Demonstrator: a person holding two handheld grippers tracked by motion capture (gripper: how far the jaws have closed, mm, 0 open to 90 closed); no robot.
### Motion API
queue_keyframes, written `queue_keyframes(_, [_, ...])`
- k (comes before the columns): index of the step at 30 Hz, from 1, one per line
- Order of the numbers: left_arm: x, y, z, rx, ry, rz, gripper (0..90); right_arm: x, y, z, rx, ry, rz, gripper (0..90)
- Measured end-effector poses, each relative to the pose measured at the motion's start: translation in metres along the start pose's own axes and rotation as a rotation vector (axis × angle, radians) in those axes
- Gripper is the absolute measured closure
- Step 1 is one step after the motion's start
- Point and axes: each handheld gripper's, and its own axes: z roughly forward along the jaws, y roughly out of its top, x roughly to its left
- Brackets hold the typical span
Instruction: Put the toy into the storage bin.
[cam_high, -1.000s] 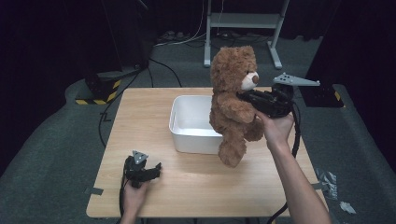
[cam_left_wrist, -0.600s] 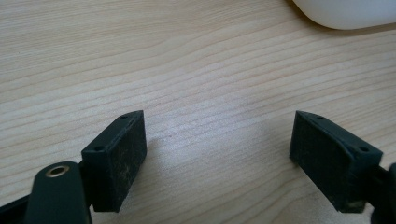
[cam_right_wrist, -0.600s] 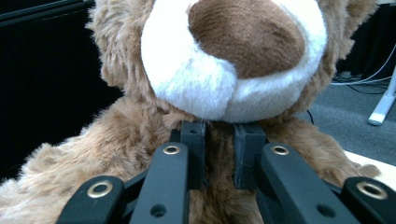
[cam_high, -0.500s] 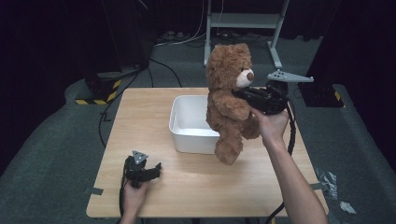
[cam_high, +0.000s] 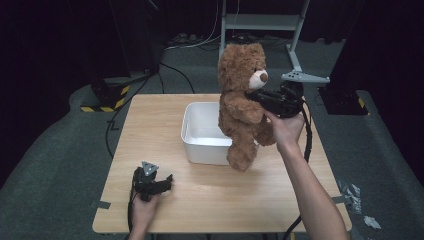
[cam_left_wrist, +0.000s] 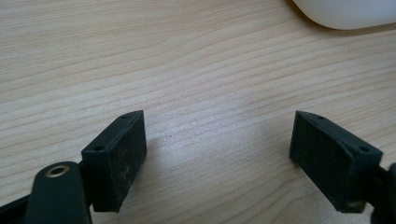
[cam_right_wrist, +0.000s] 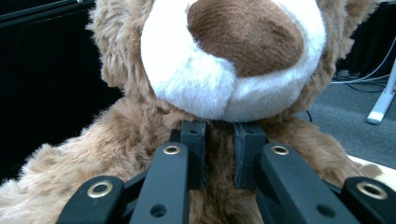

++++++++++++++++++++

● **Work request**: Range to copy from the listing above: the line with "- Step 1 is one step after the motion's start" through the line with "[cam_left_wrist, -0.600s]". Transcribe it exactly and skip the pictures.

● **Task solution**:
- Step 1 is one step after the motion's start
- Point and axes: each handheld gripper's, and its own axes: z roughly forward along the jaws, y roughly out of its top, x roughly to its left
- Brackets hold the typical span
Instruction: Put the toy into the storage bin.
[cam_high, -1.000s] 
[cam_left_wrist, -0.600s] 

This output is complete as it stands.